The winter air in Tehran is often foul but for six days last week it was hardly breathable. A dense and poisonous chemical smog made up of traffic and factory fumes, mixed with construction dust, burning vegetation and waste has shrouded buildings, choked pedestrians, forced schools and universities to close, and filled the hospitals.
Anyone who could flee the Iranian mega-city of 15 million people has done so, but, say the authorities, in the past two weeks more than 400 people have died as a direct result of the pollution, known as the Asian “brown cloud”.
Tehran is far from alone.

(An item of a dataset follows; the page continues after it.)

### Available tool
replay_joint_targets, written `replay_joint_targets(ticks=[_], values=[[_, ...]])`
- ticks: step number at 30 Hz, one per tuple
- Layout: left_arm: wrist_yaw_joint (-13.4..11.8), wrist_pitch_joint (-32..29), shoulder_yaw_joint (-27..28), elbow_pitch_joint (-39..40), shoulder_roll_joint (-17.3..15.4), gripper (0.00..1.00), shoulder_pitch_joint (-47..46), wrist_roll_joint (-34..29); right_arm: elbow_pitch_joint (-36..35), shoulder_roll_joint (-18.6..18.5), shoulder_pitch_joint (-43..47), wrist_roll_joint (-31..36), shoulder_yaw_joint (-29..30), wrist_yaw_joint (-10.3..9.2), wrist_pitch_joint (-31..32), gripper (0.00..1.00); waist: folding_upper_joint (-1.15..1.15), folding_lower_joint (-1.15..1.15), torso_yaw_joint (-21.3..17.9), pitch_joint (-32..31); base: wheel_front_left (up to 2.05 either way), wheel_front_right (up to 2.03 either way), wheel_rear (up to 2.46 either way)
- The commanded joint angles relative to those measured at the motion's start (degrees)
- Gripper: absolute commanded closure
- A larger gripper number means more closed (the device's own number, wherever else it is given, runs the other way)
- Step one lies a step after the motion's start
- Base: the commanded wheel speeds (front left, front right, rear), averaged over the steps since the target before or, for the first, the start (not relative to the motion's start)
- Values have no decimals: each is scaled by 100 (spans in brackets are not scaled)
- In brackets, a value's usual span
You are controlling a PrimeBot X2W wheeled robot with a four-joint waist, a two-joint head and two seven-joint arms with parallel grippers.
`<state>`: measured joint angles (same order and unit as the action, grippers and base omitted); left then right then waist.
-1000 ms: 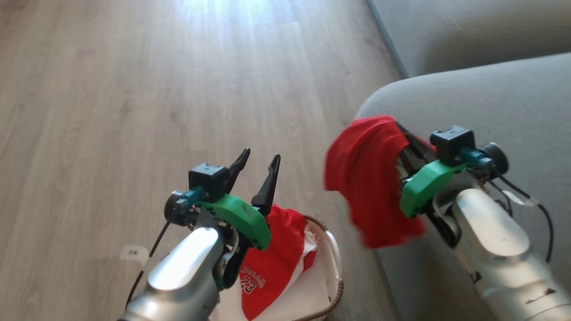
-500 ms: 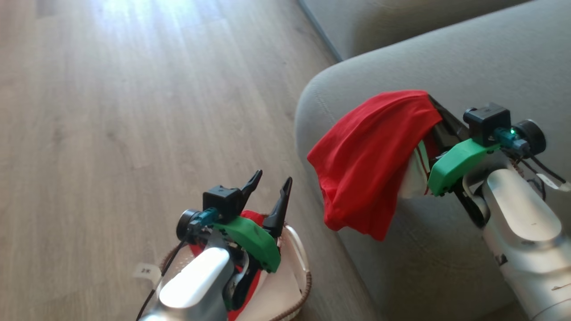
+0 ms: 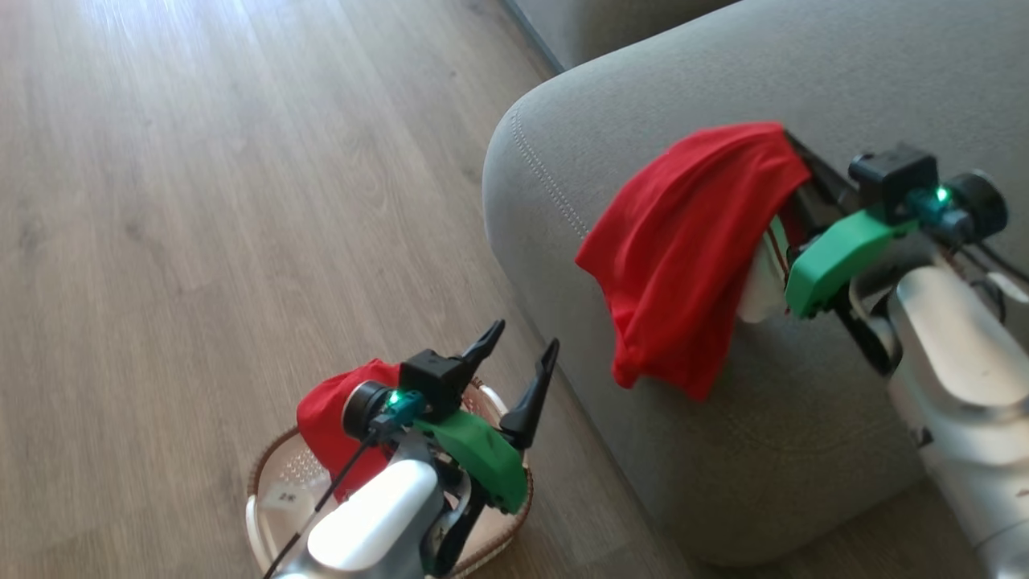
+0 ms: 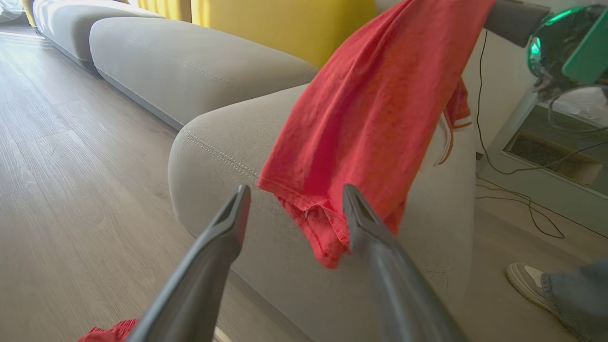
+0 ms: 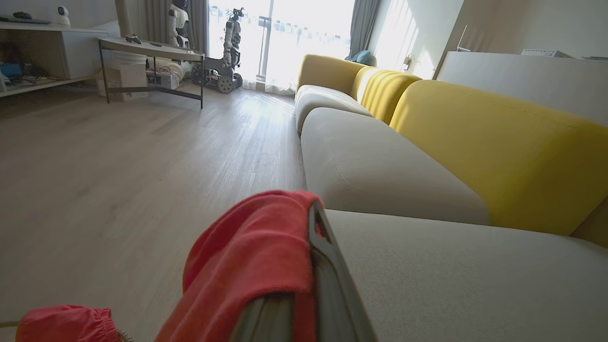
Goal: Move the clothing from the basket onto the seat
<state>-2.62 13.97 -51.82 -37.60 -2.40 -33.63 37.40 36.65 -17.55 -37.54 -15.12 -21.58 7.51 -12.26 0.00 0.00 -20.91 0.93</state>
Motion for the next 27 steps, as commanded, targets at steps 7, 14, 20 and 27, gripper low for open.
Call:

A combination of atmospheric conditions, geography and the start of the winter heating season regularly traps urban air pollution from October to February across a great swath of Asia. But this year has seen some of the worst smog episodes in nearly 20 years despite cities trying to reduce traffic and factory emissions.
Poor places are clean because no one has any shit (other than literal shit) to make the place dirty. Places getting rich are filthy. For people spend that getting richer on basics like food, clothing etc. Then rich places get clean as people spend some of that new richness on having a clean place not enveloped in shit.
All well known, it’s the environmental Kuznets Curve.
The only interesting question is when do people think they’re rich enough to start cleaning all that shit up? One estimate I’ve seen is about $8,000 GDP per capita. It’s only one estimate – but it means that China will be cleaner going into the future, Iran, Indonesia still have some way to go.